I went to a play with a group of friends—a legendary actress in a great role. We stared at the stage. Moment after moment the character’s downfall crept closer. Her childhood home would at last be sold, her beloved cherry trees chopped down. Under the bright lights, the actress showed anger, bravado, and the stage rang with her youthful laughter, which expressed her self-deception. She would be forced to live in an apartment in Paris, not on the estate she’d formerly owned. Her former serf would buy the estate. It was her old brother’s sympathetic grief that finally coaxed tears from the large man in the heavy coat who sat beside me in the theater. But my problem was that somehow, suddenly, I was not myself. I was disconcerted. Why, exactly, were we supposed to be weeping? This person would no longer own the estate she’d once owned . . . She would have to live in an apartment in Paris instead . . . I couldn’t remember why I was supposed to be weeping.
Then someone with whom I'd had a very happy love affair years ago was waiting to meet me. We smiled, we embraced, but I wasn’t there to be embraced. The person I was hugging felt like a doll, electrically warmed. I myself was a funny-smelling doll. In the old apartment, full of memories, we talked about a recent play, a film, a terrible performance by a group of dancers, one of whom we knew, and I heard about the dinner with our friend Nadia, who was working on her painting but also was doing graphic design, and the story of the wooden figures she had smuggled out of Mexico wrapped in clothes.

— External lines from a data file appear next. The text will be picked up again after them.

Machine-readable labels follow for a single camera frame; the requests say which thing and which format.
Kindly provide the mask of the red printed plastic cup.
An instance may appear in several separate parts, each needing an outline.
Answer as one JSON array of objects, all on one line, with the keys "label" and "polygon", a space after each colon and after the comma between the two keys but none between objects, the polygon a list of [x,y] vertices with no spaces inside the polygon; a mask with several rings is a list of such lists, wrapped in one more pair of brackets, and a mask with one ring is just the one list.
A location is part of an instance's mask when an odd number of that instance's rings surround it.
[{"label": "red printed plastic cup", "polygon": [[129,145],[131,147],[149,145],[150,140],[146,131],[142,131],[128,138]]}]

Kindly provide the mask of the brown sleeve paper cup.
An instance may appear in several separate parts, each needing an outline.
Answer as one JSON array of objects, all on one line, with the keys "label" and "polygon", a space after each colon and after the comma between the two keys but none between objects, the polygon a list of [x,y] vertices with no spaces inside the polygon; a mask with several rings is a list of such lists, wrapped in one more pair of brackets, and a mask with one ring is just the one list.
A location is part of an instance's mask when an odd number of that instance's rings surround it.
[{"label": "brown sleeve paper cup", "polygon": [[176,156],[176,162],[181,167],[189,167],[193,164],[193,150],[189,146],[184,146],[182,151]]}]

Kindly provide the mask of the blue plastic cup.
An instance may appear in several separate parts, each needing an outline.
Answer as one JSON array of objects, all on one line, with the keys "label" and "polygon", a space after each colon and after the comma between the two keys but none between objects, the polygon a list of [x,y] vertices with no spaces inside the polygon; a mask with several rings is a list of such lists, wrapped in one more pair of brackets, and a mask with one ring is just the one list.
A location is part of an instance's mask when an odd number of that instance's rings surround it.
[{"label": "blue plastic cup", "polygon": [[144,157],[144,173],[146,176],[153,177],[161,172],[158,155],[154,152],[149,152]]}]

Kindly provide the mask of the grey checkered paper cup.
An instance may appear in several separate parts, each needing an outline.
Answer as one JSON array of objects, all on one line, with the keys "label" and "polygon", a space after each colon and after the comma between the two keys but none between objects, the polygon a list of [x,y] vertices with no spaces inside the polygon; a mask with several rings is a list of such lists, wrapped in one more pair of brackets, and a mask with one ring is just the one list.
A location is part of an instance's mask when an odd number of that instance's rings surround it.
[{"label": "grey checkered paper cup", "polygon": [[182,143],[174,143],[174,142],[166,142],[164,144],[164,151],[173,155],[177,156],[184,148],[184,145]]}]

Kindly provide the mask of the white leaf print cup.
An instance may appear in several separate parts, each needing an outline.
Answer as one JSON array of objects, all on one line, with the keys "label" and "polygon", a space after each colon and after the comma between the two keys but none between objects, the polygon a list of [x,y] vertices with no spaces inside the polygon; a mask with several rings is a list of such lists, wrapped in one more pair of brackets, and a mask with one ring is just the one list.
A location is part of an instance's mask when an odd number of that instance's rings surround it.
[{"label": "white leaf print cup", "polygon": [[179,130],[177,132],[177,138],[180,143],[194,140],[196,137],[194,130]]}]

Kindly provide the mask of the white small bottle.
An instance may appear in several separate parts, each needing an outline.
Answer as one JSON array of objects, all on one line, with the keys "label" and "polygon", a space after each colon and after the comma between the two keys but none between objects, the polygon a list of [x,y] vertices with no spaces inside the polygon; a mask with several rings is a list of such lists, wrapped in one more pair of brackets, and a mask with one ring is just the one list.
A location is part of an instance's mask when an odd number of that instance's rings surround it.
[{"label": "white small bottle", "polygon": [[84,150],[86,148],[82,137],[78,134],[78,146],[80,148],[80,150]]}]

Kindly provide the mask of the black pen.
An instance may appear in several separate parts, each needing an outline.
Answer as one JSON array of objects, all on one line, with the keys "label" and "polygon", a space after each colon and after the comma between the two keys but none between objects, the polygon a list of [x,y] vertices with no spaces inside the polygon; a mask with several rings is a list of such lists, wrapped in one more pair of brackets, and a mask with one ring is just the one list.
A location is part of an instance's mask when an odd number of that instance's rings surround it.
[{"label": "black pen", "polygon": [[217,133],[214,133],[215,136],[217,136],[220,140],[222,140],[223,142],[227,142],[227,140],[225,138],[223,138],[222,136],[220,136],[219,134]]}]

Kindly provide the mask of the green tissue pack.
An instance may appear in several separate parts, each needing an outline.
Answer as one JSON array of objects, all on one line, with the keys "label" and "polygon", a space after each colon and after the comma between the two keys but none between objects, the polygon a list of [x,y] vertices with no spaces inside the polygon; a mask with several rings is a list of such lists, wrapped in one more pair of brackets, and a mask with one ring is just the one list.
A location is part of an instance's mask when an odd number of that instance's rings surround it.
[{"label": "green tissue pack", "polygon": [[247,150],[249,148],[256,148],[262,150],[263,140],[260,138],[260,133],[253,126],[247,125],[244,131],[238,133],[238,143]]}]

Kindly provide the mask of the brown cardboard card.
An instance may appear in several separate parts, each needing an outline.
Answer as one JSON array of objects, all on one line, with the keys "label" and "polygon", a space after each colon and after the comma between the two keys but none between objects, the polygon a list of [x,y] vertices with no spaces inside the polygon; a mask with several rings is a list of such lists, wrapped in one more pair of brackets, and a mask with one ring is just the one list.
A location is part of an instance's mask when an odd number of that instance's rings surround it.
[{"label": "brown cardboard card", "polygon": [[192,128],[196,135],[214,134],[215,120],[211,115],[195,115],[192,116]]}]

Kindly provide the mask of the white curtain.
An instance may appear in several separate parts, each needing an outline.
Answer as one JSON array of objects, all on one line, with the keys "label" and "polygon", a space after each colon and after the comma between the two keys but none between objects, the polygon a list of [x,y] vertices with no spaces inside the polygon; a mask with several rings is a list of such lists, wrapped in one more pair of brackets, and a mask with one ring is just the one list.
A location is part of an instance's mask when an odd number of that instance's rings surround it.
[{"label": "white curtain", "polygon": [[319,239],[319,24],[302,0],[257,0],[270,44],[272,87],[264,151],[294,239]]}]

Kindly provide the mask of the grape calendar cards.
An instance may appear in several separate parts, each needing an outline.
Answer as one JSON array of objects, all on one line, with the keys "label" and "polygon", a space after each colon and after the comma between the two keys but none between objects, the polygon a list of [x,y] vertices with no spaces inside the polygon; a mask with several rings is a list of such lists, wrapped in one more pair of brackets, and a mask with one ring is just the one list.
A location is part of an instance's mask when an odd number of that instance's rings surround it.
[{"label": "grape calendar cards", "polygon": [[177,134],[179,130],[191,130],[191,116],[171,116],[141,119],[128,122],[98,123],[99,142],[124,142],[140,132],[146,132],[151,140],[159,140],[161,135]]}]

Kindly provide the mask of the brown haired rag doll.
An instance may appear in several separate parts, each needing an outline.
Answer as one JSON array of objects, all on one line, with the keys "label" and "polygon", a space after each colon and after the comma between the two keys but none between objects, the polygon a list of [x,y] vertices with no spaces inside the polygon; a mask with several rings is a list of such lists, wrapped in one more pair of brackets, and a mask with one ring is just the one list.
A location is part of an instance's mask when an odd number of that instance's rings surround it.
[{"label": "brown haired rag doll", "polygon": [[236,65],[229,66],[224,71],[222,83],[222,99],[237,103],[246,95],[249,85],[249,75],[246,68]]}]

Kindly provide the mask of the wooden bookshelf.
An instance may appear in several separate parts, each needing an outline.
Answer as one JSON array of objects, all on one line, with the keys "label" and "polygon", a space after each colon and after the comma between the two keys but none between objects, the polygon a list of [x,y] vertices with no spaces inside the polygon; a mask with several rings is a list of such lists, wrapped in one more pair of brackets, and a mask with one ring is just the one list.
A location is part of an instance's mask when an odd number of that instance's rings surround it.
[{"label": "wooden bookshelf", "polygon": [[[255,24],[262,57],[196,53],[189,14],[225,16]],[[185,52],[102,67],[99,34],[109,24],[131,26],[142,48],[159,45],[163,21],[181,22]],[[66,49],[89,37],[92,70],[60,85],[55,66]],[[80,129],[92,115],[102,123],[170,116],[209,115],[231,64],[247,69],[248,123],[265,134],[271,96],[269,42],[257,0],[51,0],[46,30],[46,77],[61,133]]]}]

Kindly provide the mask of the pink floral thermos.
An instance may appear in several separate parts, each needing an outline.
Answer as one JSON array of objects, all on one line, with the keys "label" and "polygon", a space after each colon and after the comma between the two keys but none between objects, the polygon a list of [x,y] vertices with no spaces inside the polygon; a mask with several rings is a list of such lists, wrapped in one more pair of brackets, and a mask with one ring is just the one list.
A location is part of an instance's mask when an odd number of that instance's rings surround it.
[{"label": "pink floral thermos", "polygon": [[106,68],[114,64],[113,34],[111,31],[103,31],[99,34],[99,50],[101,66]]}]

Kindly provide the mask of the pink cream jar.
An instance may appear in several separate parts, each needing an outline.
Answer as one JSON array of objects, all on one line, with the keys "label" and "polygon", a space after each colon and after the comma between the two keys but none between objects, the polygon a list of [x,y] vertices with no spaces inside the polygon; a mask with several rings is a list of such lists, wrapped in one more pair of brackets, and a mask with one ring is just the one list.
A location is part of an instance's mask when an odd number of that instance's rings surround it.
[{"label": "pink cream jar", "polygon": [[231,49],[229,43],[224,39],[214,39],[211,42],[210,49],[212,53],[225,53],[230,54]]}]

I remembered that a friend of my mother’s had once said to me, “I like you, because you have such a nice, loud, merry laugh,” and I noticed that now my laugh was like a tight little cough.
And toward the end of dinner our other friend finally told us that his father had died. He described the hospital, the doctors, the machines. It was as if he felt no one had ever died before, as if he felt it was quite unfair that his father should have died. Yet no expense had been spared to extend his father’s life for as long as possible, to make sure that his death was as comfortable as possible. Hardworking experts surrounded his bed doing all they could to see that he would die without feeling pain. I couldn’t help mentioning those others who died every day, some perhaps in torture cells, screaming, surrounded on their bed of death by other experts who were doing all they could to be sure that the ones they surrounded would die in howling agony. It was a deep justice thing. My remarks were totally out of place. Where was the sympathy I owed my friend? His loss was real. He looked at me, appalled.
I thought about Christmas, the streets, the shops. Was that why people brought children into the world—so that they, too, could one day roam through the streets, buying, devouring, always “the best’” for their children and for themselves—the best food, the best clothes, the best everything—so that they, too, could demand “the best”? Were there not enough people in the world who already demanded the best, who insisted on the best? No, we must bring in more, and then we must gather together more treasures from all over the world, more of the best, for all these new children of ours to have, because our children should have the best, it would be our shame, our disgrace, to give them less than the best. We will stop at nothing to give them the best.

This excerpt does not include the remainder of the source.